Qualcuno di loro, del resto, ad iniziare proprio da Silvano Martini, un veterano di mille concerti, molti dei quali paragonabili alle battaglie nelle foreste vietnamite, conosce benissimo le esuberanze e le intemperanze del popolo dei live e quando ha sentito le teen agers in piazza adoperarsi affinché giungessero ad Hozier, che si stava scaldando nel back stage, i gridolini richiesti dal presentatore di turno, ha tragicomicamente sorriso al quadretto, capendo che la serata sarebbe scivolata via liscia, perché ad Hozier, testimonial dell’amore omosessuale, dei bollori sofferti dal suo pubblico femminile, poca gioia ne ha, forse e che nessuno, in piazza, sempre in quel preciso istante, avrebbe probabilmente letto il fax inviato da Janis Joplin, chissà da dove, sul quale, però, c’era solo la firma, Janis: la lacrima, scesale dal viso, non è rimasta impressa!

Il pubblco di Hozier
Il pubblco di Hozier

Ma dopo l’esecuzione del primo brano, scoccato dopo le 22 e senza che prima, sul megagalattico palco di piazza del Duomo nessuno sia salito ad intrattenere il pubblico, paziente e composto, o che dagli amplificatori l’organizzazione abbia mandato in etere brani che potessero deliziare la spasmodica attesa del cantautore irlandese (non ce ne voglia Arianna Antinori, registrata e fatta sentire: ma ci si poteva sbizzarrire con un milione di altri motivi), le adolescenti che lo aspettano in gloria, questo gran bel figo, si ricordano che certe cose, due volte, nella vita, non capitano quasi mai e abbandonata la comodità della seduta blu, si fiondano sotto il palco, appoggiandosi alla transenne.

Hozier, che ha compiuto 25 anni lo scorso febbraio, gode, probabilmente, di fronte a questo impeto di emozioni e adrenalina delle sue giovanissime fan e ricambia lasciando la chitarra acustica per imbracciarne un’altra solista. La sua band, con una contrabbassista in posizione di parto, un’organista, due coriste e qualche giovanotto al resto della strumentazione, è perfettamente sintonizzata sull’aria della festa in piazza e asseconda il diaframma del suo bandleader, notevole e perfettamente impostato.

Hozier
Hozier

L’ordine precostituito della piazza, dopo pochi minuti dall’inizio dell’evento, salta del tutto. Ma anche sotto il palco, le adolescenti dei gridolini continuano a non impensierire: il sound di Hozier, del resto, nella sua totale gradevolezza, non è uno di quelli che induce a rivolte o poghe: in terra, segnale esaustivo, ci sono centinaia di bottigliette di acqua minerale, gatorade e qualche brik di esta the. La birra è restata nelle spine di distribuzione e anche i cani della narcotici, all’ingresso di via Roma, sbadigliano.

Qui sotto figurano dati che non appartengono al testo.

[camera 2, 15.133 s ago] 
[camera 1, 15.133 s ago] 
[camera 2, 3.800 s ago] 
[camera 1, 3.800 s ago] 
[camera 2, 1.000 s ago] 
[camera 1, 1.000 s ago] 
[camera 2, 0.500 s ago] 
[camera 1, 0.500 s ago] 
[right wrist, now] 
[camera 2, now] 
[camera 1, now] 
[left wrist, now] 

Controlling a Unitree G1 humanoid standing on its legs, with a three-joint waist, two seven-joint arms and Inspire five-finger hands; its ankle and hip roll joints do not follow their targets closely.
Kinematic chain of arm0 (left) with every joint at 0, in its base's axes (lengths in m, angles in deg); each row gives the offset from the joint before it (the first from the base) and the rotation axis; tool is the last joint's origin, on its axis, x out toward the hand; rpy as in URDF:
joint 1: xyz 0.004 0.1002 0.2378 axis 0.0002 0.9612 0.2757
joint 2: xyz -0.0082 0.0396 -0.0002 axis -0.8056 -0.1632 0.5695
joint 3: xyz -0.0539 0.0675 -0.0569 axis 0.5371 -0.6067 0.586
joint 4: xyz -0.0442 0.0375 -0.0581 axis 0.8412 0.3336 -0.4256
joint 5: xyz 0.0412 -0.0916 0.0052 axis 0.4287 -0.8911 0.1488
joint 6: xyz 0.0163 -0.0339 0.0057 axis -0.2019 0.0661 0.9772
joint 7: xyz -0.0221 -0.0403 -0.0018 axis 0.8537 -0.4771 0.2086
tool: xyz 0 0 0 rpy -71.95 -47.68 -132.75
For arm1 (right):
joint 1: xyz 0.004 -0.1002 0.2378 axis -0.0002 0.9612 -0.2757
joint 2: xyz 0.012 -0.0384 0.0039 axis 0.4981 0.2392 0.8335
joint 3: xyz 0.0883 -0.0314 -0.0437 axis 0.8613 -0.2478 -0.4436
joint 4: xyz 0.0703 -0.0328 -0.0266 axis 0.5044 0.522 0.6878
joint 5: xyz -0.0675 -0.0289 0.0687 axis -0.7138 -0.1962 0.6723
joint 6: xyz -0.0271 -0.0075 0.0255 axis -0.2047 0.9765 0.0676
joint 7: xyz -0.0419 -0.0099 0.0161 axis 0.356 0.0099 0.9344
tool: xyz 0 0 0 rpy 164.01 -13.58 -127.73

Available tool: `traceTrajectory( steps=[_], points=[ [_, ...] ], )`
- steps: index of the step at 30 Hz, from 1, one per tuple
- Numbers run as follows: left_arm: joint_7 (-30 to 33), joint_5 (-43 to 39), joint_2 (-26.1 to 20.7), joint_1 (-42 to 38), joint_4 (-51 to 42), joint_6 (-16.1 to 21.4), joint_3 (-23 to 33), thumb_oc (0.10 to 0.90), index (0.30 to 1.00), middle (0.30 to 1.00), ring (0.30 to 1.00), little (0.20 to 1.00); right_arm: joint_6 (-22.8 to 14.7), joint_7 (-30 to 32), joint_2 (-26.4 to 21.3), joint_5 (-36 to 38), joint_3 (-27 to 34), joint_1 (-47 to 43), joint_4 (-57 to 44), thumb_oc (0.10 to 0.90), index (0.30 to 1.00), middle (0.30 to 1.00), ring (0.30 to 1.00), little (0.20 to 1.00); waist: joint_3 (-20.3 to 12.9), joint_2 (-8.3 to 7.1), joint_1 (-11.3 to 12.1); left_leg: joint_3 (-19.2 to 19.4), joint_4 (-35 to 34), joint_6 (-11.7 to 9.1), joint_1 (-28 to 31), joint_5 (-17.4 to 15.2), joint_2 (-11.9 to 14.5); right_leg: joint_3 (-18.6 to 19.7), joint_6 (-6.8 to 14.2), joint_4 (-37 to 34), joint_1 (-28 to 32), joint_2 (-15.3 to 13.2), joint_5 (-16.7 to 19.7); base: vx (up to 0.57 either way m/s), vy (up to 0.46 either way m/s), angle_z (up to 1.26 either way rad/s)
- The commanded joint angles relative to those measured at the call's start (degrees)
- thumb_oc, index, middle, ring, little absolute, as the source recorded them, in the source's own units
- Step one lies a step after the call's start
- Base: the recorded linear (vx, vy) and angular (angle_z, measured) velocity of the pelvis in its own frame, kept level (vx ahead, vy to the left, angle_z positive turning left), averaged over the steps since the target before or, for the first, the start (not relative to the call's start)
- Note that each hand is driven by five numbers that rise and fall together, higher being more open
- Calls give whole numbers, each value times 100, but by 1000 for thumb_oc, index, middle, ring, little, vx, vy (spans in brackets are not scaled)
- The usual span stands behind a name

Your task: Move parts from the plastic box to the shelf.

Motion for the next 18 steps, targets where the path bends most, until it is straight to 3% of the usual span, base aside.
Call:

Prima delle 23:30, il concerto, bello, suonato bene, con il giusto dosaggio di revival e un futuro già visto, si chiude. Il brano, d’epilogo, non può che essere Take me to church, il motivo che ha dato il titolo all’Ep inciso da Hozier nel 2013 e che lo ha immediatamente catapultato nell’olimpo delle nuove voci, costellato da premi, riconoscimenti e pungoli a proseguire in questa direzione, che è quella che in questo momento di confusione totale e rischi altissimi, lo star system gradisce particolarmente.